Champagne brut “Cuvée Robert Winer” Françoise Bedel et fils 1996

Lo Champagne che non ti aspetti... pinot meunier di vecchie viti della Vallée da la Marne in maggioranza, manifesta grande complessità, garbo ed aristocrazia. L’olfatto è tratteggiato da nuances speziate e fruttate. Ed ecco spuntare una punta di lardo, panini al latte, frutta candita e, per ultimi, accenni di tartellette ai lamponi e crema pasticciera. In bocca mostra tutta la sua stoffa: la freschezza è saldamente ancorata alla dolcezza, l’amaro è misurato. Nel finale si coglie un calore pirico, note salate e una lieve ossidazione.   


Champagne brut Polisy André Beaufort 1996

Col quarto assaggio ci spostiamo a Polisy, nell’Aube, dove Jacques Beaufort ha prodotto questo Champagne con uve pinot noir (80%) e chardonnay. Mostra un affascinante dorato con sfumature ramate, sviluppa profumi “buffi”: dolci di mango, maracuja, ribes bianco, poi selvatici, vegetali, lacca e spezie orientali. Esprime il medesimo dualismo all’assaggio: inizialmente appare dolce, zuccherino, poi evolve in animale e vegetale. Se non avesse le bollicine sembrerebbe un riesling della Mosella, è caparbio e testardo.   

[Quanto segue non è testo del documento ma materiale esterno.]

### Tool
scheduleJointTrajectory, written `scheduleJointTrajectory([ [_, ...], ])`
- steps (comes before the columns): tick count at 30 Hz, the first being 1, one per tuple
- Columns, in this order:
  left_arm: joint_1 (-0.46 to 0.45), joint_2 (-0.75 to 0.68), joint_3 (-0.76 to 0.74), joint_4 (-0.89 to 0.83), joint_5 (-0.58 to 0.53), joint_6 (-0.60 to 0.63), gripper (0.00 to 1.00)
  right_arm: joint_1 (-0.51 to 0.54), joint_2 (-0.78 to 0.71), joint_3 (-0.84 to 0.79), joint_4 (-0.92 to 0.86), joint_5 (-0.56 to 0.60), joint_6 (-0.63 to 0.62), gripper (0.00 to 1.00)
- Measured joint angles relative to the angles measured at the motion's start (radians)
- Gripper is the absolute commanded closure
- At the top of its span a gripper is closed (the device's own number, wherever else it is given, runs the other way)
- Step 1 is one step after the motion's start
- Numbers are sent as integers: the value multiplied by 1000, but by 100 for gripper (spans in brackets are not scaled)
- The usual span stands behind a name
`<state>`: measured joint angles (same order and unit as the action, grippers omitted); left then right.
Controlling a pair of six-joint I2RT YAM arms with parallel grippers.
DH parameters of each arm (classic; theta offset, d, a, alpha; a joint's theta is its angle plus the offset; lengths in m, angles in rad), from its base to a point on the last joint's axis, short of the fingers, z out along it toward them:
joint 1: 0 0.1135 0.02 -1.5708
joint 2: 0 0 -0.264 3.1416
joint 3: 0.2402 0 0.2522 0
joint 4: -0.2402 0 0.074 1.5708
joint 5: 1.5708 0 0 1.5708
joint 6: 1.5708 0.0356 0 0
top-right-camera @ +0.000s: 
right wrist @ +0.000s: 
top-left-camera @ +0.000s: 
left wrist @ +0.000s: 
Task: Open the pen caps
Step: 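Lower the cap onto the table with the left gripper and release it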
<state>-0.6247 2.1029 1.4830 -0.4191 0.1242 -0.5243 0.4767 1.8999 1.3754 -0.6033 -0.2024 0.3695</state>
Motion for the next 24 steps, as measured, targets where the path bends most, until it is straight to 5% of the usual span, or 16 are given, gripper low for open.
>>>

Champagne extra-brut rosé “Collection Privée Yves Dufour – Ligne 82” Robert Dufour 1999

Rimaniamo nell’Aube, sulle cui marne kimmeridgiane cresce il pinot noir con cui viene vinificato questo rosé. Si presenta al calice con un caldo rosa tenue; colpisce con sensazioni amare erbacee, farmaceutiche di alcol denaturato, marine, di vernice spray e ossido-riduttive. Un naso austero che col tempo tende ad ingentilirsi, da attendere per ore. In bocca è vivido, spigliato con la sua acidità, regala una dolce tannino e tattilità legata all’anidride carbonica. Un vino fisico, dal finale preciso e pulito che ricorda bitter e vermouth.


 Champagne - Samuel CogliatiChampagne brut nature “Vieille Cuvée” blanc de noirs Alain Couvreur (1984/85)

Solo pinot noir e meunier per questo Champagne della Marne sottoposto a tirage nel lontano 1987 e sboccato nel 2011. Attacca il naso con l’amaro delle scorze di agrumi essiccate al sole, nocciole, cenni di sherry che, col passare del tempo, si modificano in pane al sesamo, camino spento, uova in cereghin, panna acida. Sentori struggenti, lievi e delicati. L’assaggio è purezza cristallina, la carbonica di perfetta minuzia. Acidità e sapidità corrono parallele, il corpo è moderato, l’amaro piacevole dona persistenza lunghissima.


Et voilà, les jeux sont faits, la serata si conclude magnificamente; del resto, il più giovane Champagne degustato aveva quindici anni!